Watching Prime Minister's Question Time yesterday was a strange experience. Exactly a year ago, Mr Brown was white as a sheet answering questions ineptly on his non-election fiasco. David Cameron taunted him with an insightful wit. The exchanges symbolised a transformed political situation. Yesterday it had changed again. Mr Brown was in command, taking a tour around the details of the package daring even to hope that it will be followed by other countries. In a bigger crisis than cocking-up the timing of an election he looked prime ministerial instead of the frightened figure of a year ago, unable to disguise his horror at being caught playing dirty counter-productive political games.
The long term political fall-out, like the future twists in the economic drama, are impossible to predict. Mr Brown performed confidently yesterday, but a lot of money is tied up in this rescue plan. Maybe the Government will get it back over time, but not in the 18 months leading up to the next election.
While the future is still hazy it is clear that an era has ended. The orthodoxy originating from the 1980s that hailed home ownership, financial deregulation, an uncritical faith in the market and an indiscriminate hostility to the state is broken. The reckless risk-takers were allowed to get away with it because fearful, self-deprecating elected leaders believed in the magic of the marketplace and were too scared to rule, frightened that if they did so the likes of Britain would return to the dark days of the 1970s. Now government intervention and regulation becomes acceptable – desirable, even.

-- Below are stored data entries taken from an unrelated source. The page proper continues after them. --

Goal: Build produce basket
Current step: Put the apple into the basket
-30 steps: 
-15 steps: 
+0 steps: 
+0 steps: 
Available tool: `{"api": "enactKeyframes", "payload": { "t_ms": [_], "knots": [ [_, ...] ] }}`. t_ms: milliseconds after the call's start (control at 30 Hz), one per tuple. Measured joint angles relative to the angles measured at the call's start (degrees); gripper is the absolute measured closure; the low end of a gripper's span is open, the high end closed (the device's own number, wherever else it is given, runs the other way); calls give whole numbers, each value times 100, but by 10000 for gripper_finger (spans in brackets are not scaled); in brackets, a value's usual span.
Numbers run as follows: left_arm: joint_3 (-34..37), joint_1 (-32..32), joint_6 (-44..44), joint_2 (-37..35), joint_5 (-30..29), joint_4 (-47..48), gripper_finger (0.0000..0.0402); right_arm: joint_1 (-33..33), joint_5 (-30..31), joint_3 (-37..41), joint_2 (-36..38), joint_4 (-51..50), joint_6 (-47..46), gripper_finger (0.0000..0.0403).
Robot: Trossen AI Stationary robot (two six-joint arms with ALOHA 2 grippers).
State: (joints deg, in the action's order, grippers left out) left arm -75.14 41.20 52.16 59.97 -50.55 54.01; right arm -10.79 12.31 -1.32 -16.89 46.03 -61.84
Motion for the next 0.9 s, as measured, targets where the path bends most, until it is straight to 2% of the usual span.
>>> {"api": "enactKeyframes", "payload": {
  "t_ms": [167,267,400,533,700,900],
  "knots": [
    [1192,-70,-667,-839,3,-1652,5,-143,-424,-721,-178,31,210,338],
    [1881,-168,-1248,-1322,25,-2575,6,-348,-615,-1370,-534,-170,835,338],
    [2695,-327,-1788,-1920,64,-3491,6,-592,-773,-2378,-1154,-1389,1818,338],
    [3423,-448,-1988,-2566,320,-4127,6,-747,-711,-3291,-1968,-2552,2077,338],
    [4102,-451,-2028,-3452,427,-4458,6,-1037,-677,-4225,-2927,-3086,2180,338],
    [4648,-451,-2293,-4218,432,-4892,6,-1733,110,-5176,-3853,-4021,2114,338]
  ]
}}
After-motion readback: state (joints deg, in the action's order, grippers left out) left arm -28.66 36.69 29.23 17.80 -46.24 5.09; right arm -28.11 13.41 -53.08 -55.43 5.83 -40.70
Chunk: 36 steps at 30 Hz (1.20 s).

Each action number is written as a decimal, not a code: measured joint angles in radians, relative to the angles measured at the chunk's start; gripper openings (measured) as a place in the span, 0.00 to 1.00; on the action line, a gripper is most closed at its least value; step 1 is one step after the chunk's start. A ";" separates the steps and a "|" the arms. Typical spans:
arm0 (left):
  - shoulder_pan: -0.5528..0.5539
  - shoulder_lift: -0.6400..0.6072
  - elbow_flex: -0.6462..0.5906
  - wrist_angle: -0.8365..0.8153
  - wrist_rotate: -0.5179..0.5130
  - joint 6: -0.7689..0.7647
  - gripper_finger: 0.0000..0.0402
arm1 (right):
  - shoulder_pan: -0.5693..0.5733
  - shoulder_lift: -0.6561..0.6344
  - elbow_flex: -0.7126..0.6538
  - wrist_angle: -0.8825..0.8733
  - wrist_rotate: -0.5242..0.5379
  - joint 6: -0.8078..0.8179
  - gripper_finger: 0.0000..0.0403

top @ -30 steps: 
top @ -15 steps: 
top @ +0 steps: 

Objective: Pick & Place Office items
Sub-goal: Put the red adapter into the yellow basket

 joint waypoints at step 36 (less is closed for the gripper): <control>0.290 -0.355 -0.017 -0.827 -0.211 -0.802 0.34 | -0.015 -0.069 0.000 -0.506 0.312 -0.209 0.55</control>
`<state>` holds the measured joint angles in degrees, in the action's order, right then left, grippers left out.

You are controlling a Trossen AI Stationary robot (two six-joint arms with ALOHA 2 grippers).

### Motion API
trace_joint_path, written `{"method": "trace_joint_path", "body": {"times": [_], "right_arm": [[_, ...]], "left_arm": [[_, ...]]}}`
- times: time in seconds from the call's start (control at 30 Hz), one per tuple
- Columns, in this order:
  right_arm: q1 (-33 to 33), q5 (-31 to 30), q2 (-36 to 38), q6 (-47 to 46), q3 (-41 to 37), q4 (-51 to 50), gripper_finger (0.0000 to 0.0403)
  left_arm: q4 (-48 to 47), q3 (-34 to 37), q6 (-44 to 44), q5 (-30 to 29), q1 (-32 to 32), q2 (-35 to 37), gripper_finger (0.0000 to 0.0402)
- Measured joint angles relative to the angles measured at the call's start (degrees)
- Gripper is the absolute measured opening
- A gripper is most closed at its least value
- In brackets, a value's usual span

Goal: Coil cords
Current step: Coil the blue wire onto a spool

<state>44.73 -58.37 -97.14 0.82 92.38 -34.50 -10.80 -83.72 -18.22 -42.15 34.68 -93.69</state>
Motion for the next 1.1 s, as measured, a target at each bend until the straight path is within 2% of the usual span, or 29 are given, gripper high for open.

If we can get through the current crisis in one piece the new era will be fairer, more efficient and more balanced than the wild one that preceded it. As taxpayers we will have a say in the way the banks behave instead of being powerless victims. It might not feel like it as we take shelter behind a mind boggling multibillion pound package, but the big change is a shift in power away from unaccountable bankers to taxpayers and their elected leaders who have made a big investment in the future of the financial industry. We are the masters now.